Insights

Develop Buying Guides & Glossaries – Get SEO Rewards

Today SEO Blackhat actually showed yet another threat to the traffic you get from your top rankings – Google answering queries that are in the form of questions in Google suggest – meaning for those of us that get "what is XYZ" queries driving traffic might see less traffic coming from those terms.

Being a good SEO I had to try this myself this time I used the question "what is a short sale" which showed the following:

what is a short sale-suggest

Looking at the description source it is coming from a Princeton University language project. If you actually click on the result it doesn't take you to that site, instead it takes you to to a Google page that has over 14 definitions.

Here's a shot:what is a short sale-list

I would imagine that the sites Google pulls in are for the most part "quality sites" that have passed some kind of algorithmic sniff test. This lends value to creating glossaries for even the most niche content. Not only are there HIGH Quality sites to submit glossaries to but they are also starting to show up all over Google properties. Take the example below of buying guides showing up in Google Product Search.

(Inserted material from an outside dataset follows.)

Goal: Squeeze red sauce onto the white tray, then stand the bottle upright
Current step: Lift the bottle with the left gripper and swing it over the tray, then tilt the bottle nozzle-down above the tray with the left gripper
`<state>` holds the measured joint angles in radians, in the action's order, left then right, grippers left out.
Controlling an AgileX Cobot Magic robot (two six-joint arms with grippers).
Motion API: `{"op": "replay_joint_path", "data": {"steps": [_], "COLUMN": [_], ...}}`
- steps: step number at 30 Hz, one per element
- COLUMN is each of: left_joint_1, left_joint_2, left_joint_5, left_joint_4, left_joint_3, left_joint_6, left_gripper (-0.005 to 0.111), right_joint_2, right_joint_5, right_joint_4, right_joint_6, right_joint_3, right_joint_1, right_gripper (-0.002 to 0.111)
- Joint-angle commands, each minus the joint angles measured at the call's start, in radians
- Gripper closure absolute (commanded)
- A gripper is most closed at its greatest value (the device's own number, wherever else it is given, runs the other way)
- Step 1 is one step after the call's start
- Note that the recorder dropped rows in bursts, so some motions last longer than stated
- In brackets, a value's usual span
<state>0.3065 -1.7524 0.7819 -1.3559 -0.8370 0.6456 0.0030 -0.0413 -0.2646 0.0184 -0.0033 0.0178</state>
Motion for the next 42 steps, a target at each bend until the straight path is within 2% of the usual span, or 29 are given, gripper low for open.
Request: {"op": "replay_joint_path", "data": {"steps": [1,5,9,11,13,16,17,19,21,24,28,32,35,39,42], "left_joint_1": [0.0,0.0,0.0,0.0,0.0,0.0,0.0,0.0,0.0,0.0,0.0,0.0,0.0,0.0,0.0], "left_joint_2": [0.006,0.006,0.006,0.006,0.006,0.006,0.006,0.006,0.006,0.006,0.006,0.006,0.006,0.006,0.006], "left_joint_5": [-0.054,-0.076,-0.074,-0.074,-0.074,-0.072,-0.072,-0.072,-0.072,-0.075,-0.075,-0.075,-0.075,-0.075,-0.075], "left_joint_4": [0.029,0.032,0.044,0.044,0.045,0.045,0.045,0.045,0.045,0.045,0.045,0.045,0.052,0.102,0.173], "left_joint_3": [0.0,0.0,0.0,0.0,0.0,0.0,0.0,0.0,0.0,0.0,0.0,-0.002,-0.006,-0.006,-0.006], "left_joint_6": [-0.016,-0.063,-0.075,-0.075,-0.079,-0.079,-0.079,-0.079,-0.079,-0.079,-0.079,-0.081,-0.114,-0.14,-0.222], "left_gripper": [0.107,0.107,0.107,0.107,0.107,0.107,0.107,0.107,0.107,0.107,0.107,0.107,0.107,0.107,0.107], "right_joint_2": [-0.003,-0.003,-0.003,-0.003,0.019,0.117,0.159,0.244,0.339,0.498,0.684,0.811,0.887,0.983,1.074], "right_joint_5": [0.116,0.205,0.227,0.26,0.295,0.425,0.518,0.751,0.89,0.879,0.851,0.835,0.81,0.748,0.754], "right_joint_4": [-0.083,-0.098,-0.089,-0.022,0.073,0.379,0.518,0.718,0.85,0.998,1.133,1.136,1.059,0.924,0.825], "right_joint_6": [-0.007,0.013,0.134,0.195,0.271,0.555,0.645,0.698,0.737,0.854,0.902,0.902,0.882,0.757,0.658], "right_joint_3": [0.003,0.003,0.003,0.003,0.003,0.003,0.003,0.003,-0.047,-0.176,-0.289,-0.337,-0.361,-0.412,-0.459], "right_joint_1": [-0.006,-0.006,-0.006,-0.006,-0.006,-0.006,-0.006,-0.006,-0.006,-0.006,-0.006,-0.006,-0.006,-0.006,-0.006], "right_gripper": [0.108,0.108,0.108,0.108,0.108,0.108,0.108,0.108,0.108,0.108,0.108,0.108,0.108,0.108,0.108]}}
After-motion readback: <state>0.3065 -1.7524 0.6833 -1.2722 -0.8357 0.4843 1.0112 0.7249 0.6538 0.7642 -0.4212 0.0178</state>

Implications in E-commerce SEO

E-commerce SEO's check this out, we all know all about Google adding images into paid search (as shown below), but have you seen the buying guides that Google is showing in product search (scroll to the bottom).

Or see for yourself:

snowboard bindings - google products

snowboard boots - google products

Take notice to the "view more buying guides link" on this page when clicked it showed a pretty average looking review page that fell into the "more results" (see thumb below) instead of the top 3. Google is definitely seeming to in this example reward sites with good images (buying guides with images likely attract more links, versus snowboard buying guides like this, over time I'll be doing more research on this to see how links and other things could be impacting rankings.

avg review

Either way guys and girls, at the end of the day, creating guides, glossaries, etc (yes, just good useful content) seems to be a content development strategy that Google is rewarding, so get on your horse. Don't allow yourself to be lazy and say "there’s already several how to buying guides or glossaries in my space", which is likely true, just get more deep, hit a niche of a niche, but start writing. Your rankings & traffic may depend on it.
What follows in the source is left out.